放射線教育の怖さ:何を子供たちに教えるのですか?

 震災から7ヶ月がたった。震災半年目は各局こぞって特集を組み、被災地の状況や福島原発の現状について取り上げた。しかし新しい野田政権になってからというもの、メディアが原発の問題、電力会社の問題について取り扱う頻度は顕著に減少し、福島で今も続いている問題は、国民の日常生活から日々遠いものとなりつつある。

そのなかで今日の「クローズアップ現代」では放射線教育について触れられていた。子供たちに、放射線についての正しい知識を与えなければならない社会的ニーズがあることはよくわかる。

しかし、そこで教師たちは一体何を子供たちに教えるのか、考えただけでも恐ろしいことである。

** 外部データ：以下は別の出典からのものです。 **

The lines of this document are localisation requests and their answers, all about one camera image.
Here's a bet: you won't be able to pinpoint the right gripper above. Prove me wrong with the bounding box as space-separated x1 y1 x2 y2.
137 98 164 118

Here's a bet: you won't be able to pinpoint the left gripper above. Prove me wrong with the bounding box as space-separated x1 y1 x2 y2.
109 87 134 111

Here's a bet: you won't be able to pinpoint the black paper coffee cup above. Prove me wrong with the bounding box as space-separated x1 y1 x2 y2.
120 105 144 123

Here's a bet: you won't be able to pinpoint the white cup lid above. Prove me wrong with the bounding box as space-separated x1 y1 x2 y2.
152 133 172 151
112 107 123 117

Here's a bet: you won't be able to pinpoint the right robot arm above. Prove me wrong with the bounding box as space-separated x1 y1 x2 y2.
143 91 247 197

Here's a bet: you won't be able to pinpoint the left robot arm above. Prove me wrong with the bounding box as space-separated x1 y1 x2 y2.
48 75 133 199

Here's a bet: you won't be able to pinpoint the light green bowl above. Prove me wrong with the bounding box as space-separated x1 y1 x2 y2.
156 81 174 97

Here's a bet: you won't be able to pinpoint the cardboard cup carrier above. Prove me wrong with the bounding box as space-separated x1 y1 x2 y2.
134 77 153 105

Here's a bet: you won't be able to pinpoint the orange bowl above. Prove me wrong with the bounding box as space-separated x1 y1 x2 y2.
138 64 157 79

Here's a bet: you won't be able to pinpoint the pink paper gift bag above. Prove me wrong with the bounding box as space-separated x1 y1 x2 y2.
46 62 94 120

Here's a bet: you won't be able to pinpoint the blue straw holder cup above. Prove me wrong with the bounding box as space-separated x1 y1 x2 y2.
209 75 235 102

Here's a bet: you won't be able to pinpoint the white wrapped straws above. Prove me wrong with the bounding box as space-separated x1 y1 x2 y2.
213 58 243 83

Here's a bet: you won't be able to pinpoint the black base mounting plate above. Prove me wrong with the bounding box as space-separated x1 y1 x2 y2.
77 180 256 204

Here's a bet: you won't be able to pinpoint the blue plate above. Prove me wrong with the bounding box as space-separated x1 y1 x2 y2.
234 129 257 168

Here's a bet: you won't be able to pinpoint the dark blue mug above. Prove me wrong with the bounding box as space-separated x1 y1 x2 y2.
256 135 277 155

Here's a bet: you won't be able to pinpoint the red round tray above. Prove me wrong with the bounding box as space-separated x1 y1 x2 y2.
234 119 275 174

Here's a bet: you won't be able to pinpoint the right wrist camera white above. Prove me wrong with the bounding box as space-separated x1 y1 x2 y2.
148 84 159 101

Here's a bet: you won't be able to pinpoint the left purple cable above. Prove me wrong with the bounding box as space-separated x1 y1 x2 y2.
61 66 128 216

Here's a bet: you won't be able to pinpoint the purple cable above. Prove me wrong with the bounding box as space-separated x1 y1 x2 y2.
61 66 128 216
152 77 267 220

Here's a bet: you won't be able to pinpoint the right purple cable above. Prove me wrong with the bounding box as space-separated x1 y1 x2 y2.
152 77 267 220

電力会社からたくさんお金をもらっている政治家や大学の先生たち、原発関連会社から広告料をもらわないと経営ができないマスコミや、電力会社と関係のある大企業の偉い人達、定年でお仕事を辞めた後も、また高い給料をもらって原発関連企業でお仕事をもらうことに一生懸命のお役人さん、そして東電や九電など、正しいことしか言わない電力会社の人たちが「正しい」と認めている「年間10ミリシーベルトまでならば、被曝しても健康に影響はなく、安全である」という考え方だけがまっとうな考えである。

つまり「年間1~9.999ミリシーベルトの被曝を危険だ」と言うような考え方は、電力会社からお金をもらっていない少数の先生しか支持していないから、大変間違った悪い考え方である。

そして子どもが年間1ミリシーベルト以上の被曝をすることは避けなければならないといった考え方をもったり、それを公の場で表明することイコール風評であり、それは、被曝地の人たちの生活を踏みにじる悪い考え方・許せない態度である

とでも教えると言うのだろうか。

放射性物質は洗えば落ちるから怖がらなくてもいい、半減期があるから心配する必要はないと言わんばかりの指導をするのはいかがなものだろうか。

洗って表面的に線量の低い魚や甲殻類であっても、内部被曝をしていれば当然危険であり、口に入れてはならないし、半減期は放射性物質の原子が半分になるまでの時間を言うのであって、半減期が来たらすべて消えてしまうわけではないこと、広島の原爆で放出された放射性物質と福島原発から漏出した放射性物質の量がどれほど違うかを正確に教えることも必要であろう。

セシウム137は半分になるまでに30年もかかり、60年たってもやっと4分の1になるに過ぎない。外界に放出された、気の遠くなるような大量のセシウムが60年経って4分の1になったとしても、それはまだまだ途方もない数値であることに何ら変わりはないのである。

プルトニウム239は半分になるだけで、24000年もかかる。たった一度でも原発で今度のような大量の放射能漏れが生じると、どれほど広範囲にわたって、取り返しのつかない大きな災いをもたらすか、汚染がどれほど遠くにまで及ぶかをきちんと知らしめ、子供たちに現実をしっかりと直視させてこそ、真の科学教育と言えるのではないか。